─── Available data ───
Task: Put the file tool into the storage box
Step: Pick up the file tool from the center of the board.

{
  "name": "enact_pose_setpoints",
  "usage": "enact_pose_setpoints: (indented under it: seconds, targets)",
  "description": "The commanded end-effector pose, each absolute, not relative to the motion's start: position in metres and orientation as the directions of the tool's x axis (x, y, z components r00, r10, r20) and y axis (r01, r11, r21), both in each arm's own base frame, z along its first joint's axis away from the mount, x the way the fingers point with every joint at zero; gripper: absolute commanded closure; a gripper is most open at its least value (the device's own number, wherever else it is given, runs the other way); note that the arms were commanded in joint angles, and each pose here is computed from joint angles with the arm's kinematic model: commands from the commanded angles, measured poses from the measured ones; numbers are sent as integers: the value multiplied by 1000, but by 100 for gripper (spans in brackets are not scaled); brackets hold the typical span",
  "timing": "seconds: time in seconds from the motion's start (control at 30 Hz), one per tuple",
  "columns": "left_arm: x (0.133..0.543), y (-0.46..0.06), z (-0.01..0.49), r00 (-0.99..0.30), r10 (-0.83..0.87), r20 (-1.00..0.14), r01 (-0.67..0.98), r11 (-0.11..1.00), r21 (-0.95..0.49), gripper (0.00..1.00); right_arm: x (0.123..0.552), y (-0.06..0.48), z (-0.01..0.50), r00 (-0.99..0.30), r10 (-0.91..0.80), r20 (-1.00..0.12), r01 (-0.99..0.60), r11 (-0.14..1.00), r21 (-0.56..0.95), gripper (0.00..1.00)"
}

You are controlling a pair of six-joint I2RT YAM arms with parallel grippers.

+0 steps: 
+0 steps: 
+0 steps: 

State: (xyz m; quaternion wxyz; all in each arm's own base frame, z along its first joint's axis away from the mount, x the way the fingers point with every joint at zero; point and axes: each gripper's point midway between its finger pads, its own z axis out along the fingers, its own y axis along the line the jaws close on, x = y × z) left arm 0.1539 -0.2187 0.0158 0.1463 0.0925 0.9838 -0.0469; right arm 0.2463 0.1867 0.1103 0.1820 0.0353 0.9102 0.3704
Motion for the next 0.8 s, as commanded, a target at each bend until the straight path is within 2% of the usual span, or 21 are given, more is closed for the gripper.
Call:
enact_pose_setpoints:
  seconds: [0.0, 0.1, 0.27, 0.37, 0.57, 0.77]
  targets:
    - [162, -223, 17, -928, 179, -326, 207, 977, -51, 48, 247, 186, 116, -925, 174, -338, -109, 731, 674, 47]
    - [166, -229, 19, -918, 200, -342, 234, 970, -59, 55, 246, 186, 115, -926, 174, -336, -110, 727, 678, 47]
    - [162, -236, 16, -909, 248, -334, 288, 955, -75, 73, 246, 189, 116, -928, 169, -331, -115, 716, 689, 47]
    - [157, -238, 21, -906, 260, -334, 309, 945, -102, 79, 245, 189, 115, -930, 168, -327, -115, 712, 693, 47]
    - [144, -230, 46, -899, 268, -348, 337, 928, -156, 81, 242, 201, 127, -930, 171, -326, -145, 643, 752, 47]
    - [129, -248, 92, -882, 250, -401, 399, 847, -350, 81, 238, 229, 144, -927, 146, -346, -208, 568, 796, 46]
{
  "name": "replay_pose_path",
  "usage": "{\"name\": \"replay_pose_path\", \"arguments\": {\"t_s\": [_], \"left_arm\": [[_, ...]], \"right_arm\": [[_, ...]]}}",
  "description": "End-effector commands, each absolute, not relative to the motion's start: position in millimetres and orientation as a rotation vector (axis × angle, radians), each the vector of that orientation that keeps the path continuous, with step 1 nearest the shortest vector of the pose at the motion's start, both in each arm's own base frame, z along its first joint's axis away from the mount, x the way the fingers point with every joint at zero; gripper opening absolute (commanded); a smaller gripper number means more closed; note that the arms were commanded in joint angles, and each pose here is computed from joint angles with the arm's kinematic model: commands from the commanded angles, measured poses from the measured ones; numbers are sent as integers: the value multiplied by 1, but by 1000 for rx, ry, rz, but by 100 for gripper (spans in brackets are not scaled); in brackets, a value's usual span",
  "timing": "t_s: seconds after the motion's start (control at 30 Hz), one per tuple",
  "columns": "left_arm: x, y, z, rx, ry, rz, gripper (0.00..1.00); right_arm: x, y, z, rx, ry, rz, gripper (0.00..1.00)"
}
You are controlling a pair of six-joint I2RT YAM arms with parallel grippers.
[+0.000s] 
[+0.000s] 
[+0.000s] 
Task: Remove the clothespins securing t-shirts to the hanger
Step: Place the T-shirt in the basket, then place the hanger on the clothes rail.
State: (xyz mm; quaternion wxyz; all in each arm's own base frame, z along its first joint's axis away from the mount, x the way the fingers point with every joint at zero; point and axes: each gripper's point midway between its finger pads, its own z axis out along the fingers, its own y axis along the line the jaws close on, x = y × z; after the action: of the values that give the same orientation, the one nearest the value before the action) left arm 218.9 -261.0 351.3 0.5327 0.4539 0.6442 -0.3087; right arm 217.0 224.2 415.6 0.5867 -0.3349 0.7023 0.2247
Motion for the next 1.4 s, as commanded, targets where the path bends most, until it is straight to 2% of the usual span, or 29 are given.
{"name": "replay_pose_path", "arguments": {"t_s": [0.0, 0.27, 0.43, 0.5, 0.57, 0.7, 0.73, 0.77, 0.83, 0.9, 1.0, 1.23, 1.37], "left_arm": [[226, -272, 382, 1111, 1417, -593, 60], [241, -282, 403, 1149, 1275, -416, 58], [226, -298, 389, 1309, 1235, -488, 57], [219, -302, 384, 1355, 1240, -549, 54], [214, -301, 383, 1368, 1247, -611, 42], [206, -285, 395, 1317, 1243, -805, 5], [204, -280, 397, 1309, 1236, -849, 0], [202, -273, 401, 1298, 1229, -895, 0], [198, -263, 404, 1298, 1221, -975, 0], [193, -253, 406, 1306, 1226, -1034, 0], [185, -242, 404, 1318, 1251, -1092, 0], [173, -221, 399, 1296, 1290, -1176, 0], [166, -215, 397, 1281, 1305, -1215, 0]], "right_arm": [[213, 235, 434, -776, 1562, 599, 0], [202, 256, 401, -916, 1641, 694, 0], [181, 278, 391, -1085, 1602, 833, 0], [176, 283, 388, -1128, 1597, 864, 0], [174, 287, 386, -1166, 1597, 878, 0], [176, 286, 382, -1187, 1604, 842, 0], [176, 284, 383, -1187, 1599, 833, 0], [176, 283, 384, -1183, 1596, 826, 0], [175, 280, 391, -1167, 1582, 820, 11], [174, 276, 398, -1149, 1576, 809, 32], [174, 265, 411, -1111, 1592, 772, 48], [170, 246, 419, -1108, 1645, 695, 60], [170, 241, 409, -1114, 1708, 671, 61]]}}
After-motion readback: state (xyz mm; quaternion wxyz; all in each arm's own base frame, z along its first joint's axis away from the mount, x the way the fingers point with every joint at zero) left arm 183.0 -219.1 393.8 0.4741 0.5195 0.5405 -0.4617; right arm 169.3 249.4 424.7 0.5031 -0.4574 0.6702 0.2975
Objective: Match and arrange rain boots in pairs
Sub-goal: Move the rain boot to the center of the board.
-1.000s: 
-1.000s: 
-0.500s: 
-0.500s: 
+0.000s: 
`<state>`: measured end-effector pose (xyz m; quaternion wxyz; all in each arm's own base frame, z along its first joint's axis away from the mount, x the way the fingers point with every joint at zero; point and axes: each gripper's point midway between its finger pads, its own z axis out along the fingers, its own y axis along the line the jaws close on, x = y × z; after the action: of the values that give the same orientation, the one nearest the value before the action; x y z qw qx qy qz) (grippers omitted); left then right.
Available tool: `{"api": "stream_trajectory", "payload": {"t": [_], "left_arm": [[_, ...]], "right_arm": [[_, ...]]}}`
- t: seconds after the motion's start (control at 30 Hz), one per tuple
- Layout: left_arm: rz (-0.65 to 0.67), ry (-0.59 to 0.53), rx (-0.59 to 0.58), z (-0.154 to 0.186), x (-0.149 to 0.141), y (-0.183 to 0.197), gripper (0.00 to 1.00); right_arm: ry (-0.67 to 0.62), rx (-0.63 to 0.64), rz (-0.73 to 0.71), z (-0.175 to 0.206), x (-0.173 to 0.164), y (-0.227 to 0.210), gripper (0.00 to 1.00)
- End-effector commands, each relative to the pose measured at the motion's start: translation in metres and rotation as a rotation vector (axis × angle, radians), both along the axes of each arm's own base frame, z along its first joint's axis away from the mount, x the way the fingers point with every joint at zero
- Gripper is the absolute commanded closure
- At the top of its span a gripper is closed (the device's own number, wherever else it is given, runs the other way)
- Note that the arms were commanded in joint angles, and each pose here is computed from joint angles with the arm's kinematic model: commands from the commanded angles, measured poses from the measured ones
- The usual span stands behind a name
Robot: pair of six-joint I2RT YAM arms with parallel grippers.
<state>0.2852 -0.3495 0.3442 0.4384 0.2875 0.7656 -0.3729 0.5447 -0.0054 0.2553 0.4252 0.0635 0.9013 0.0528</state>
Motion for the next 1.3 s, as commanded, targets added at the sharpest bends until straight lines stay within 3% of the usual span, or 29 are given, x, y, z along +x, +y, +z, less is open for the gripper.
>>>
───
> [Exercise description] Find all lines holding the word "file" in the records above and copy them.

> [Response to the exercise]
Task: Put the file tool into the storage box
Step: Pick up the file tool from the center of the board.

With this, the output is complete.